§ **Your assignment**
An exact transcription of the listing, without its images, is what the answer must contain.

§ **Provided data**
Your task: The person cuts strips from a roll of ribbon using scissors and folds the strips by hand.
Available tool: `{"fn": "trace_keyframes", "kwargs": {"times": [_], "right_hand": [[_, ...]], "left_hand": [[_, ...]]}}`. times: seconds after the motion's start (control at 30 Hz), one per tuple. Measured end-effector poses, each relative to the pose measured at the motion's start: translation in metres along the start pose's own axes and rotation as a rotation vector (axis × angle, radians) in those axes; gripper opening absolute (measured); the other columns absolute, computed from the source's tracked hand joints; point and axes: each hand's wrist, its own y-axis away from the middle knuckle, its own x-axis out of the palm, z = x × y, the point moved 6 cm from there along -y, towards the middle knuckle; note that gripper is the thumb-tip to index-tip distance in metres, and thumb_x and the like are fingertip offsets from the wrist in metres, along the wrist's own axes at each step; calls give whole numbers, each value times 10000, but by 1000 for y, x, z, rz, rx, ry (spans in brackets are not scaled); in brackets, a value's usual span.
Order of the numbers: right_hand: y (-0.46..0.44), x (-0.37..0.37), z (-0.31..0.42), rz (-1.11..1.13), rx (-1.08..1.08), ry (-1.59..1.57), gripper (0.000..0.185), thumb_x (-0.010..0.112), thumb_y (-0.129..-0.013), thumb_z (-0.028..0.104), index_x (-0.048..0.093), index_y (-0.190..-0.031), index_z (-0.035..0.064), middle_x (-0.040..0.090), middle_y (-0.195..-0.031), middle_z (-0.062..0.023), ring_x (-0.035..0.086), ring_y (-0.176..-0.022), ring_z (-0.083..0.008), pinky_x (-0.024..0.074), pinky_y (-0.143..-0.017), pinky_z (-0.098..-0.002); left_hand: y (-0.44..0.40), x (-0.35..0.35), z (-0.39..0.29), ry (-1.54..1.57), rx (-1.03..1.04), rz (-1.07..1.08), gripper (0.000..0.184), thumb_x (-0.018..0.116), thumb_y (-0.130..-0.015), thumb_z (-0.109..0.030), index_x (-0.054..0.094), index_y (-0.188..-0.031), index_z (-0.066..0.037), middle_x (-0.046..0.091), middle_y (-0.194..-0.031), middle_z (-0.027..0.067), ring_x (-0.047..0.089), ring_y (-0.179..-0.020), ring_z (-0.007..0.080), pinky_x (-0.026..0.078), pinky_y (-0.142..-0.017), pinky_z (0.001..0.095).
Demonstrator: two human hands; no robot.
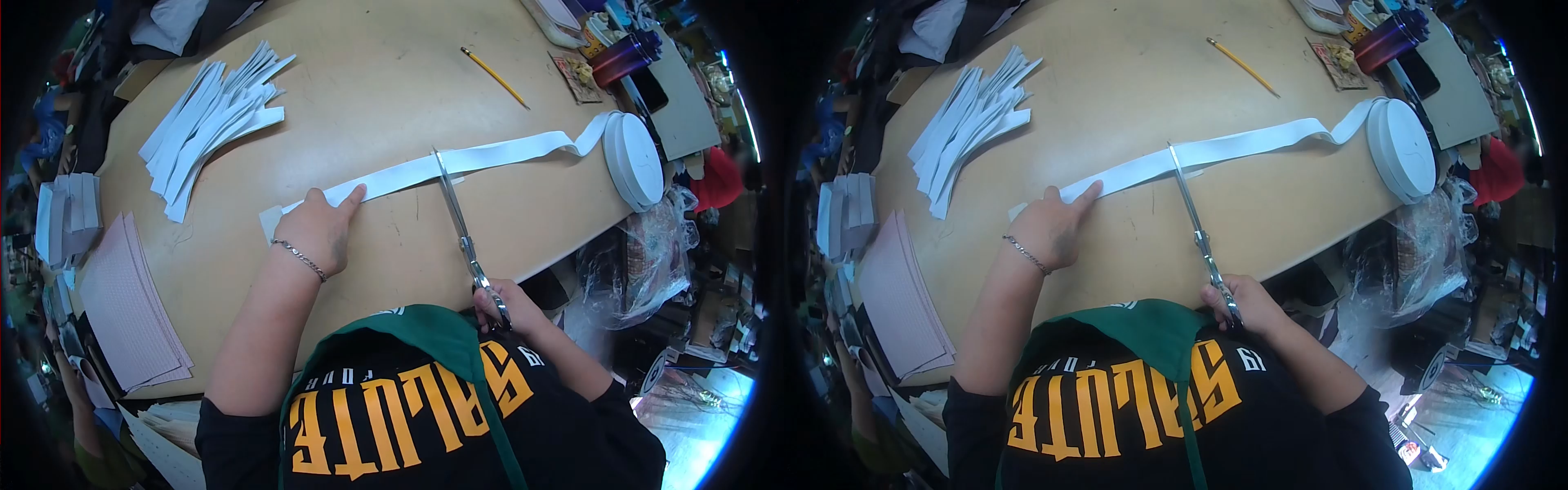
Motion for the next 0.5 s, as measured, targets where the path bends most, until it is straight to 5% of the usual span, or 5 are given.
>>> {"fn": "trace_keyframes", "kwargs": {"times": [0.5], "right_hand": [[-6,0,-1,-4,34,-81,489,624,-826,516,575,-761,34,509,-592,3,506,-513,-83,430,-503,-222]], "left_hand": [[1,0,-1,-18,28,-79,793,557,-729,-34,276,-1431,-271,508,-1018,268,626,-819,367,522,-718,394]]}}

§ **Answer**
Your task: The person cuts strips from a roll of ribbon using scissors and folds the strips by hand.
Available tool: `{"fn": "trace_keyframes", "kwargs": {"times": [_], "right_hand": [[_, ...]], "left_hand": [[_, ...]]}}`. times: seconds after the motion's start (control at 30 Hz), one per tuple. Measured end-effector poses, each relative to the pose measured at the motion's start: translation in metres along the start pose's own axes and rotation as a rotation vector (axis × angle, radians) in those axes; gripper opening absolute (measured); the other columns absolute, computed from the source's tracked hand joints; point and axes: each hand's wrist, its own y-axis away from the middle knuckle, its own x-axis out of the palm, z = x × y, the point moved 6 cm from there along -y, towards the middle knuckle; note that gripper is the thumb-tip to index-tip distance in metres, and thumb_x and the like are fingertip offsets from the wrist in metres, along the wrist's own axes at each step; calls give whole numbers, each value times 10000, but by 1000 for y, x, z, rz, rx, ry (spans in brackets are not scaled); in brackets, a value's usual span.
Order of the numbers: right_hand: y (-0.46..0.44), x (-0.37..0.37), z (-0.31..0.42), rz (-1.11..1.13), rx (-1.08..1.08), ry (-1.59..1.57), gripper (0.000..0.185), thumb_x (-0.010..0.112), thumb_y (-0.129..-0.013), thumb_z (-0.028..0.104), index_x (-0.048..0.093), index_y (-0.190..-0.031), index_z (-0.035..0.064), middle_x (-0.040..0.090), middle_y (-0.195..-0.031), middle_z (-0.062..0.023), ring_x (-0.035..0.086), ring_y (-0.176..-0.022), ring_z (-0.083..0.008), pinky_x (-0.024..0.074), pinky_y (-0.143..-0.017), pinky_z (-0.098..-0.002); left_hand: y (-0.44..0.40), x (-0.35..0.35), z (-0.39..0.29), ry (-1.54..1.57), rx (-1.03..1.04), rz (-1.07..1.08), gripper (0.000..0.184), thumb_x (-0.018..0.116), thumb_y (-0.130..-0.015), thumb_z (-0.109..0.030), index_x (-0.054..0.094), index_y (-0.188..-0.031), index_z (-0.066..0.037), middle_x (-0.046..0.091), middle_y (-0.194..-0.031), middle_z (-0.027..0.067), ring_x (-0.047..0.089), ring_y (-0.179..-0.020), ring_z (-0.007..0.080), pinky_x (-0.026..0.078), pinky_y (-0.142..-0.017), pinky_z (0.001..0.095).
Demonstrator: two human hands; no robot.
Motion for the next 0.5 s, as measured, targets where the path bends most, until it is straight to 5% of the usual span, or 5 are given.
>>> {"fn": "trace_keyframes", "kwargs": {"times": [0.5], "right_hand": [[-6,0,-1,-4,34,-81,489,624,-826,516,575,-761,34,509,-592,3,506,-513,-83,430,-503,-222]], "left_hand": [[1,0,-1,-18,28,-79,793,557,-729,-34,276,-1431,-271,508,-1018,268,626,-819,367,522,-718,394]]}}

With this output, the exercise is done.